Michael Smurfit, one of Ireland’s richest men and former chairman of Smurfit Kappa Group Plc., said the financial crisis “decimated” his pension fund.
Smurfit, 74, said his bank shares are “of course worthless” as stocks fell. Ireland’s five-member ISEF financial index has plunged 97 percent since 2007.
“ I’ll survive,” said Smurfit, in an interview yesterday with Bloomberg Television in Monaco. “ I started with very little and when you start the way I do, you have a certain amount of caution and I still have that.”
Ireland can “bounce back” after securing a 67 billion euro ($90 billion) international aid package, Smurfit said. The economy has shrunk about 15 percent since 2007 and the government will today detail 6 billion euros worth of spending cuts and tax increases, as it grapples with the implosion of a decade-long real estate boom.

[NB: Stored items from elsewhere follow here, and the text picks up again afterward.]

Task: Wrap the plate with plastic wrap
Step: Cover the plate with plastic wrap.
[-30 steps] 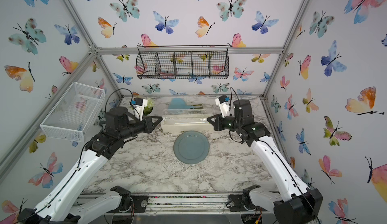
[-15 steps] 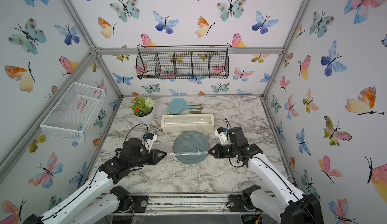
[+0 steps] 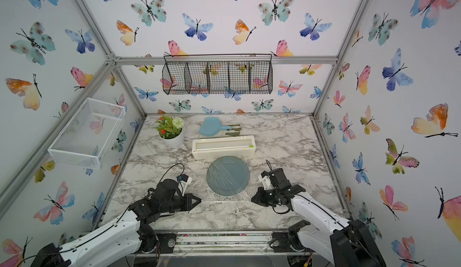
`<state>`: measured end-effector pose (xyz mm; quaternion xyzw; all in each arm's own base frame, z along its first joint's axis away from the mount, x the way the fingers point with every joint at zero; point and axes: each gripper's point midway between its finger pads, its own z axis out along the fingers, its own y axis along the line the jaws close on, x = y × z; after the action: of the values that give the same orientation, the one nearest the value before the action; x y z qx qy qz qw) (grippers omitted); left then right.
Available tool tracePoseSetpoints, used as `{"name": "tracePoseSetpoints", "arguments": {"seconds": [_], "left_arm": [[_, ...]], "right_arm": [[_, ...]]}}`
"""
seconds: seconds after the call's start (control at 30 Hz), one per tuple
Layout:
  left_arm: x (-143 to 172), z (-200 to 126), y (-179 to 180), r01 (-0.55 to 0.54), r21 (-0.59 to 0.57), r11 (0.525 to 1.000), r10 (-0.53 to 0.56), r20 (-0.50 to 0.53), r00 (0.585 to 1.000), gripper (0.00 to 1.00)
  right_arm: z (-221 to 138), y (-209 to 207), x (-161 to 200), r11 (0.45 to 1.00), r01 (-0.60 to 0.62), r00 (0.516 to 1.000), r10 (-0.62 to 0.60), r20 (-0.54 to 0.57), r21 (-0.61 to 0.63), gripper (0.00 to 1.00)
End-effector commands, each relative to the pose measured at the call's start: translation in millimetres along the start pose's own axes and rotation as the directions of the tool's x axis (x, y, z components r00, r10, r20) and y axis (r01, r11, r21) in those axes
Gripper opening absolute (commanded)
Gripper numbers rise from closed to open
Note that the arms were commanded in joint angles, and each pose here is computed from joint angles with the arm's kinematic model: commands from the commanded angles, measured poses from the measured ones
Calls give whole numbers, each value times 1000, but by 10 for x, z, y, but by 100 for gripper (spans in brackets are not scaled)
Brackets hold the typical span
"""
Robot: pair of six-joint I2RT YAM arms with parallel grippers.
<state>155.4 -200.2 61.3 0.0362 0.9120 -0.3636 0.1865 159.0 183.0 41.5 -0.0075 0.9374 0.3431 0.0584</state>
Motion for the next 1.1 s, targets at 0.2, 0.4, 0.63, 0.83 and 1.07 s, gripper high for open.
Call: {"name": "tracePoseSetpoints", "arguments": {"seconds": [0.2,0.4,0.63,0.83,1.07], "left_arm": [[78,163,330,76,-114,991,-75,6,997,0],[97,200,476,115,-190,975,-117,1,993,0],[-12,243,555,117,-279,953,-124,-8,992,0],[-160,247,666,165,-306,938,-161,37,986,0],[-344,347,617,150,-310,939,-144,44,989,0]], "right_arm": [[106,-342,-65,988,-23,999,18,39,151,2],[148,-448,-153,977,-31,998,20,54,210,2],[138,-481,-382,961,-31,995,3,103,275,2],[159,-490,-557,952,-41,990,-2,142,303,2],[235,-407,-773,959,-45,984,-6,179,281,2]]}}
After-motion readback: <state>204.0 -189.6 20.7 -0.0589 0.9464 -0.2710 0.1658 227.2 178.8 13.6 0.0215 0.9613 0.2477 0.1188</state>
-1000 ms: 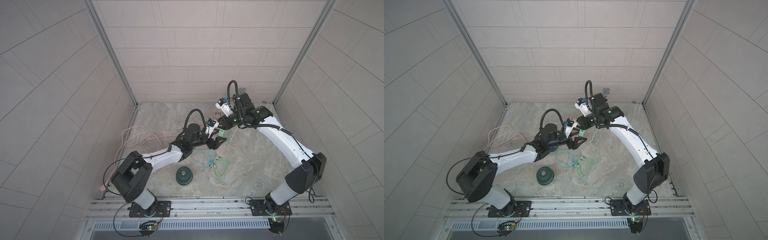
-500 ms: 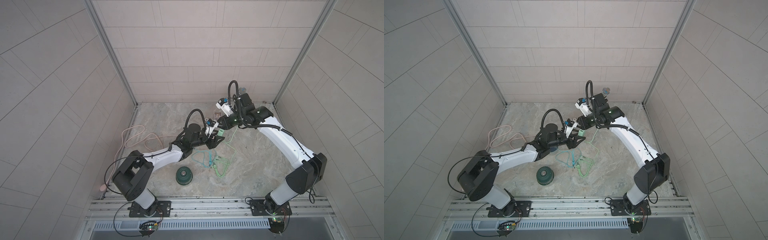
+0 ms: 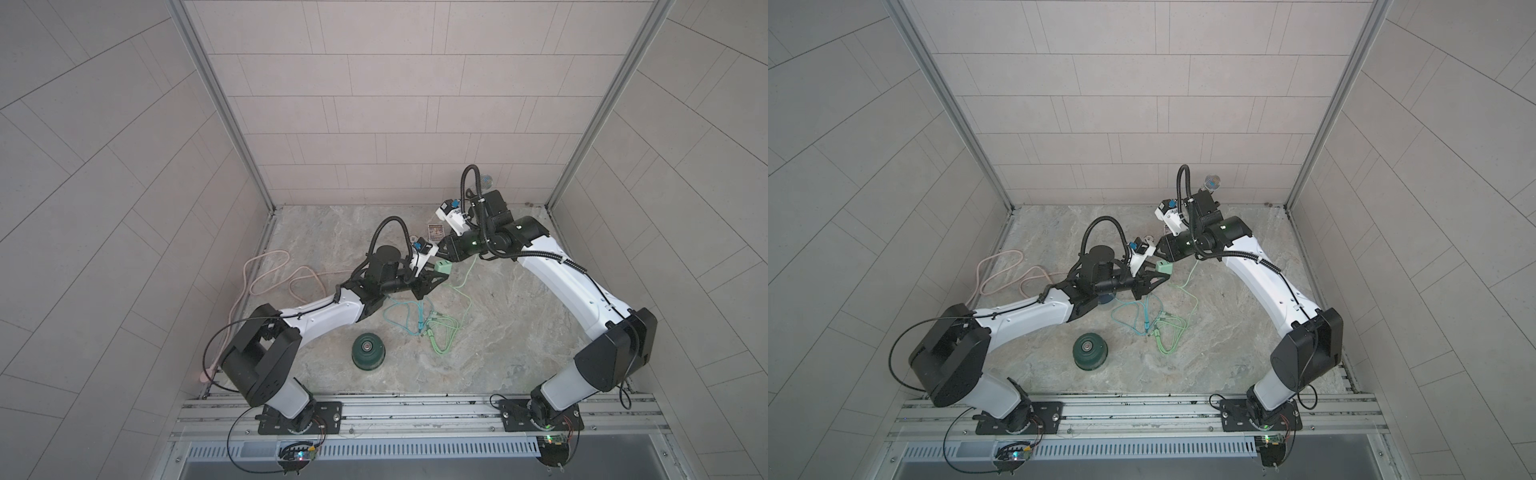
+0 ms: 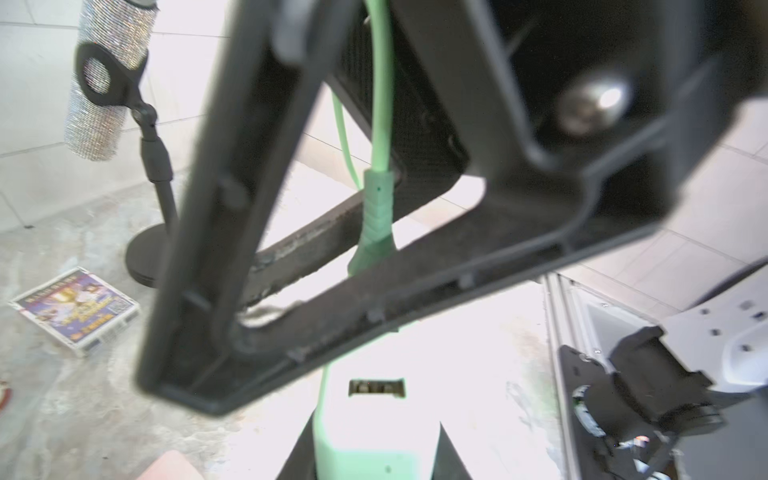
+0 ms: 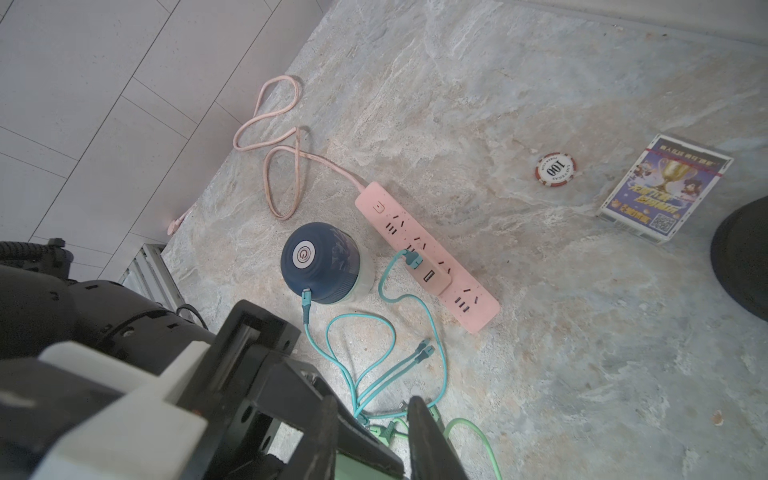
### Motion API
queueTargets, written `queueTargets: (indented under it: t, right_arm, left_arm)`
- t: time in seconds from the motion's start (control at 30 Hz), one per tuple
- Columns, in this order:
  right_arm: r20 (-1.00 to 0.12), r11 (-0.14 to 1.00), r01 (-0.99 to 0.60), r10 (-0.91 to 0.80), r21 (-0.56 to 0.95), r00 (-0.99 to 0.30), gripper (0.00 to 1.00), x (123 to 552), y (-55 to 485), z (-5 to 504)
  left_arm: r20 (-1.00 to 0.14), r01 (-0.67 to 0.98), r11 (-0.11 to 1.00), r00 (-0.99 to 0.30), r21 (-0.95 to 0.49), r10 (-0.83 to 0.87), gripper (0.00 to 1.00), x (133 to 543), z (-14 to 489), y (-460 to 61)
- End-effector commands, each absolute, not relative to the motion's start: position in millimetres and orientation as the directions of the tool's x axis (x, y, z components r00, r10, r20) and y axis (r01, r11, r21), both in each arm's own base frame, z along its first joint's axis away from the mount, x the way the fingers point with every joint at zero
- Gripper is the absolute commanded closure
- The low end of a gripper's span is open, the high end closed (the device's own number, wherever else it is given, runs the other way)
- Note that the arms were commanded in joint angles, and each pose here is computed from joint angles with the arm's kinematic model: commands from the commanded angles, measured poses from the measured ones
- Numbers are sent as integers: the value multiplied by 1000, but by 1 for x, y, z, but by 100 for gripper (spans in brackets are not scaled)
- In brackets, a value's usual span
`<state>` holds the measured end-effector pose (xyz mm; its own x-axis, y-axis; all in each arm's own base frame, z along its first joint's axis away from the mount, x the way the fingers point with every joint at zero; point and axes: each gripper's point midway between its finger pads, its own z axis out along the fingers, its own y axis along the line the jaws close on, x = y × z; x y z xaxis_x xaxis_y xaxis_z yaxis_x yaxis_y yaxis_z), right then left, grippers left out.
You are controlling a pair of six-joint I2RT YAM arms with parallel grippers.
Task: Charge the cordless meat grinders
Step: Adjust the plug.
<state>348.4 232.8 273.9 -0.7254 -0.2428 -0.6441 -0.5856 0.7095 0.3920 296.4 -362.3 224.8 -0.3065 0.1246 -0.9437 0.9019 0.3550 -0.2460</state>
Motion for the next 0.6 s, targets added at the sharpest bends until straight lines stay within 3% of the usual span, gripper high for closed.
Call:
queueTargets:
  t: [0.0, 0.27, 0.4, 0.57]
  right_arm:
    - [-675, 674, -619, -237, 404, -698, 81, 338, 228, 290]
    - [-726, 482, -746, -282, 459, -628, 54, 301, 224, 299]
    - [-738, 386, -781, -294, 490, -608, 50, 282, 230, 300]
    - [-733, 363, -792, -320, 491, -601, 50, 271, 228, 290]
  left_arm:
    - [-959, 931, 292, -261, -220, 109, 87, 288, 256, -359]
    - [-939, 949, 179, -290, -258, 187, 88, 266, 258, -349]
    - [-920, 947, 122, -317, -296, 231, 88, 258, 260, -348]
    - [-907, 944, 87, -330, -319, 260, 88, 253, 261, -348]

“I knew we were going to have a crisis, a property bubble,” Smurfit said. “But I didn’t know the extent of it. I missed it.”
Smurfit bought Ireland’s K-Club golf course with property developer Gerry Gannon in 2005, and hosted golf’s Ryder Cup there the following year. He and Gannon are now in talks with Ireland’s so-called bad bank, National Asset Management Agency, about the club, which “hopefully” will be run as a business “as usual,” he said.
“I’m hopeful that we’ll get out of the crisis,” he said.
Smurfit’s box-making business was sold to Chicago-based buyout firm Madison Dearborn Partners LLC for 2.46 billion euros in 2002. It was then merged with Dutch company Kappa Packaging in December 2005. Smurfit stepped down as chairman in 2007 as Smurfit Kappa raised 1.5 billion euros in a share sale. Smurfit Kappa has risen 21 percent in Dublin trading over the last year.
Over the last four years, the Smurfit’s family wealth dropped to 335 million euros, according to the Sunday Times 2010 Rich List, published in April, which ranked them as the 24th richest in Ireland. In 2006, the family was worth an estimated 403 million euros, according to the London-based newspaper.